_TASK GOAL_.
Would you return the material below exactly, with no line left out?

________________

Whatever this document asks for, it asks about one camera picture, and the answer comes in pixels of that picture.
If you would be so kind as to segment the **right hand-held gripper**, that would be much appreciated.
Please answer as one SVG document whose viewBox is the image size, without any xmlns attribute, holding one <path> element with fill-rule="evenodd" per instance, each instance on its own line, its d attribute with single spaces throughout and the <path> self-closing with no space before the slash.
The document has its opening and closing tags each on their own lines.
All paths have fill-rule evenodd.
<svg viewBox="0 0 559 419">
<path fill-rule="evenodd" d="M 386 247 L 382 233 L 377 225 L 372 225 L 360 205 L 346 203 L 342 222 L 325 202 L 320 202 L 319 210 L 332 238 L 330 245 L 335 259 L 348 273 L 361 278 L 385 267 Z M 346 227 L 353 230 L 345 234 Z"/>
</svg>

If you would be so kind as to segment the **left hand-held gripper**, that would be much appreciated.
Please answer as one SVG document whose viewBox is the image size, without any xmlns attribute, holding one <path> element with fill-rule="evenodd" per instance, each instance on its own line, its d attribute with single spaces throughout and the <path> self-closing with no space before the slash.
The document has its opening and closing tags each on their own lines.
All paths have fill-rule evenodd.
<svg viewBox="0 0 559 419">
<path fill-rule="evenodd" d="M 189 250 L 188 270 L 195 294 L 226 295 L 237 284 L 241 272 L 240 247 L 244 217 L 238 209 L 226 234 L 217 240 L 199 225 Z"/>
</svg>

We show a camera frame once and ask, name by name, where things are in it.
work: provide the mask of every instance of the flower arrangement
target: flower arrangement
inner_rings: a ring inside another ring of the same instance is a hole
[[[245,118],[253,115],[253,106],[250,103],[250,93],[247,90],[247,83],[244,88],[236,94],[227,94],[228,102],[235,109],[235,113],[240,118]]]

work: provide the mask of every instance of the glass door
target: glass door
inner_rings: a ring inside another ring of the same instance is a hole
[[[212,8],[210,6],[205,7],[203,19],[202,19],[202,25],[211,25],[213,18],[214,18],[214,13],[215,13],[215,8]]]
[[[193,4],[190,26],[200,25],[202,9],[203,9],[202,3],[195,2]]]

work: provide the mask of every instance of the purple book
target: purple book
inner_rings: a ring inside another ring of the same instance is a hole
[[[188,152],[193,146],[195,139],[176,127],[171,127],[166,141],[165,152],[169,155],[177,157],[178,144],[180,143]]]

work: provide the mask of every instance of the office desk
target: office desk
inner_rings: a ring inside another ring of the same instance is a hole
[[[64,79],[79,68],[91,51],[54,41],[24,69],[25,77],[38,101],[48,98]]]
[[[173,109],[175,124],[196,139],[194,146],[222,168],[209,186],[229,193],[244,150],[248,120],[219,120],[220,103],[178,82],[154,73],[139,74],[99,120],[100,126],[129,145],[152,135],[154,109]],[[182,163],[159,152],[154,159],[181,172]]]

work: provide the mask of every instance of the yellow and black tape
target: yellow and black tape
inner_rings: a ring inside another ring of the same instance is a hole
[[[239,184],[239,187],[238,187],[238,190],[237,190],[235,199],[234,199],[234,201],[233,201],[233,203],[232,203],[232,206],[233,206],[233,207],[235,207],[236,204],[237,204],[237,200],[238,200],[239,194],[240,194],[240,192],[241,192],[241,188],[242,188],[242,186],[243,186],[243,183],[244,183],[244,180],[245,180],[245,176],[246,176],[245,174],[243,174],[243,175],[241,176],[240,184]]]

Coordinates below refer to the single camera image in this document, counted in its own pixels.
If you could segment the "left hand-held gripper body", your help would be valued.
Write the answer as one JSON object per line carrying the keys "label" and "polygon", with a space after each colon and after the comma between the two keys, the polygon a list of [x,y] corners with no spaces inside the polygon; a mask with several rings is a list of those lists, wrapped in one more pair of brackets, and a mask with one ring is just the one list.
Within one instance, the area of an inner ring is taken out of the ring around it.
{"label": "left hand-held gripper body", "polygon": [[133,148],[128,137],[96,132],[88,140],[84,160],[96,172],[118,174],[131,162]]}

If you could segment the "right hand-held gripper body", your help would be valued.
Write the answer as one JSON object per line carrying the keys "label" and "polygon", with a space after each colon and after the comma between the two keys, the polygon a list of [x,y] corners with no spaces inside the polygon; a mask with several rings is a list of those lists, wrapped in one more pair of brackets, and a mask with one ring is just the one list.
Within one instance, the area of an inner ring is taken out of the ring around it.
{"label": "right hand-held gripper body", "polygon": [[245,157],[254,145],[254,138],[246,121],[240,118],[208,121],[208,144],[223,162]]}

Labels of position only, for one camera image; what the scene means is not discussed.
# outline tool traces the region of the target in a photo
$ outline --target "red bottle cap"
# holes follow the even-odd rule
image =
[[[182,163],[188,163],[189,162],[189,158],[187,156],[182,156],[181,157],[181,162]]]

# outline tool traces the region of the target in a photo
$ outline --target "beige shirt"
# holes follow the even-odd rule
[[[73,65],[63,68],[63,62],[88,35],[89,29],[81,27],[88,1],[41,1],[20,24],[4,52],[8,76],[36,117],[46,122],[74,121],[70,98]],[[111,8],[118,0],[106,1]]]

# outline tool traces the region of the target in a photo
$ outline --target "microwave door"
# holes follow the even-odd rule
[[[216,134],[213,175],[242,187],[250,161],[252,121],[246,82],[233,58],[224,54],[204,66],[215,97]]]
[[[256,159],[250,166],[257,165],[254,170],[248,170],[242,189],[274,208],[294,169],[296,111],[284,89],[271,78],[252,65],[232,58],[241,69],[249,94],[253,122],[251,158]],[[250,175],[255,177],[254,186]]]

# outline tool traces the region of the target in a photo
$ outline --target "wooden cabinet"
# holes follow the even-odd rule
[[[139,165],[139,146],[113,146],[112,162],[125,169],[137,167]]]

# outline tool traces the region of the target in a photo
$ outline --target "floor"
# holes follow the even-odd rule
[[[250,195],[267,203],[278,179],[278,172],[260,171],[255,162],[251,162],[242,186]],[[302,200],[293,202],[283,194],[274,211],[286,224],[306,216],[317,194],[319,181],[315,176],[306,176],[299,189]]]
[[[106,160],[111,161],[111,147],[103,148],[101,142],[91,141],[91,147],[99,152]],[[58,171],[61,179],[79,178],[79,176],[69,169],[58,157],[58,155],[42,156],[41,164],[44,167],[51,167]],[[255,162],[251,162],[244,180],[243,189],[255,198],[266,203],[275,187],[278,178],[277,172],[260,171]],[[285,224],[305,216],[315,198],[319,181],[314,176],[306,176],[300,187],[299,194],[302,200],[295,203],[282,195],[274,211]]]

________________

_WORKED SOLUTION_.
Whatever this document asks for, it asks about one camera picture, and the answer comes in pixels of that picture.
If you would be so kind as to segment the **right hand-held gripper**, that would be much appreciated.
Please answer as one SVG document whose viewBox is the image size, without any xmlns attribute, holding one <path> element with fill-rule="evenodd" per instance, each instance on its own line, its d attribute with single spaces throughout and the <path> self-closing with no space before the slash.
The document has its opening and closing tags each on their own lines.
All paths have fill-rule evenodd.
<svg viewBox="0 0 559 419">
<path fill-rule="evenodd" d="M 386 247 L 382 233 L 377 225 L 372 225 L 360 205 L 346 203 L 342 222 L 325 202 L 320 202 L 319 210 L 332 238 L 330 245 L 335 259 L 348 273 L 361 278 L 385 267 Z M 346 227 L 353 230 L 345 234 Z"/>
</svg>

If you would be so kind as to segment the **left hand-held gripper**, that would be much appreciated.
Please answer as one SVG document whose viewBox is the image size, without any xmlns attribute, holding one <path> element with fill-rule="evenodd" per instance, each instance on its own line, its d attribute with single spaces throughout and the <path> self-closing with no space before the slash.
The document has its opening and closing tags each on their own lines.
All paths have fill-rule evenodd.
<svg viewBox="0 0 559 419">
<path fill-rule="evenodd" d="M 189 250 L 188 270 L 195 294 L 226 295 L 237 284 L 241 272 L 240 247 L 244 217 L 238 209 L 226 234 L 217 240 L 199 225 Z"/>
</svg>

We show a camera frame once and ask, name by name, where things are in it.
work: provide the mask of every instance of the flower arrangement
target: flower arrangement
inner_rings: a ring inside another ring of the same instance is a hole
[[[245,118],[253,115],[253,106],[250,103],[250,93],[247,90],[247,83],[244,88],[236,94],[227,94],[228,102],[235,109],[235,113],[240,118]]]

work: provide the mask of every instance of the glass door
target: glass door
inner_rings: a ring inside another ring of the same instance is a hole
[[[212,8],[210,6],[205,7],[203,19],[202,19],[202,25],[211,25],[213,18],[214,18],[214,13],[215,13],[215,8]]]
[[[193,4],[190,26],[200,25],[202,9],[203,9],[202,3],[195,2]]]

work: provide the mask of every instance of the purple book
target: purple book
inner_rings: a ring inside another ring of the same instance is a hole
[[[188,152],[193,146],[195,139],[176,127],[171,127],[166,141],[165,152],[169,155],[177,157],[178,144],[180,143]]]

work: provide the mask of every instance of the office desk
target: office desk
inner_rings: a ring inside another ring of the same instance is a hole
[[[64,79],[79,68],[91,51],[54,41],[24,69],[25,77],[38,101],[48,98]]]
[[[173,109],[175,124],[196,139],[194,146],[222,168],[209,186],[229,193],[244,150],[248,120],[219,120],[220,103],[178,82],[154,73],[139,74],[99,120],[100,126],[129,145],[152,135],[154,109]],[[182,163],[159,152],[154,159],[181,172]]]

work: provide the mask of every instance of the yellow and black tape
target: yellow and black tape
inner_rings: a ring inside another ring of the same instance is a hole
[[[239,184],[239,187],[238,187],[238,190],[237,190],[235,199],[234,199],[234,201],[233,201],[233,203],[232,203],[232,206],[233,206],[233,207],[235,207],[236,204],[237,204],[237,200],[238,200],[239,194],[240,194],[240,192],[241,192],[241,188],[242,188],[242,186],[243,186],[243,183],[244,183],[244,180],[245,180],[245,176],[246,176],[245,174],[243,174],[243,175],[241,176],[240,184]]]

Coordinates below refer to the single camera image in this document, counted in its own pixels.
If you could segment the "left hand-held gripper body", your help would be valued.
Write the answer as one JSON object per line carrying the keys "label" and "polygon", with a space after each colon and after the comma between the two keys, the polygon a list of [x,y] corners with no spaces inside the polygon; a mask with several rings is a list of those lists, wrapped in one more pair of brackets, and a mask with one ring is just the one list.
Within one instance, the area of an inner ring is taken out of the ring around it.
{"label": "left hand-held gripper body", "polygon": [[133,148],[128,137],[96,132],[88,140],[84,160],[96,172],[118,174],[131,162]]}

If you could segment the "right hand-held gripper body", your help would be valued.
Write the answer as one JSON object per line carrying the keys "label" and "polygon", with a space after each colon and after the comma between the two keys, the polygon a list of [x,y] corners with no spaces inside the polygon; a mask with several rings is a list of those lists, wrapped in one more pair of brackets, and a mask with one ring is just the one list.
Within one instance, the area of an inner ring is taken out of the ring around it.
{"label": "right hand-held gripper body", "polygon": [[245,157],[254,145],[254,138],[246,121],[240,118],[208,121],[208,144],[223,162]]}

Labels of position only, for one camera image; what the scene means is not discussed.
# outline tool traces the region of the target in a photo
$ outline --target "red bottle cap"
# holes follow the even-odd rule
image =
[[[182,163],[188,163],[189,162],[189,158],[187,156],[182,156],[181,157],[181,162]]]

# outline tool traces the region of the target in a photo
$ outline --target "beige shirt"
# holes follow the even-odd rule
[[[73,65],[63,68],[63,62],[88,35],[89,29],[81,27],[88,1],[41,1],[20,24],[4,52],[8,76],[36,117],[46,122],[74,121],[70,98]],[[111,8],[118,0],[106,1]]]

# outline tool traces the region of the target in a photo
$ outline --target "microwave door"
# holes follow the even-odd rule
[[[216,134],[213,175],[242,187],[250,161],[252,121],[246,82],[233,58],[224,54],[204,66],[215,97]]]
[[[256,159],[250,166],[257,165],[254,170],[248,170],[242,189],[274,208],[294,169],[296,111],[284,89],[271,78],[252,65],[232,58],[241,69],[249,94],[253,122],[251,158]],[[250,175],[255,177],[254,186]]]

# outline tool traces the region of the target in a photo
$ outline --target "wooden cabinet"
# holes follow the even-odd rule
[[[139,165],[139,146],[113,146],[112,162],[125,169],[137,167]]]

# outline tool traces the region of the target in a photo
$ outline --target "floor"
# holes follow the even-odd rule
[[[250,195],[267,203],[278,179],[278,172],[260,171],[255,162],[251,162],[242,186]],[[302,200],[293,202],[283,194],[274,211],[286,224],[306,216],[317,194],[319,181],[315,176],[306,176],[299,189]]]
[[[106,160],[111,161],[111,147],[103,148],[101,142],[91,141],[91,147],[99,152]],[[58,171],[61,179],[79,178],[79,176],[69,169],[58,157],[58,155],[42,156],[41,164],[44,167],[51,167]],[[255,162],[251,162],[244,180],[243,189],[255,198],[266,203],[275,187],[278,178],[277,172],[260,171]],[[285,224],[305,216],[315,198],[319,181],[314,176],[306,176],[300,187],[299,194],[302,200],[295,203],[282,195],[274,211]]]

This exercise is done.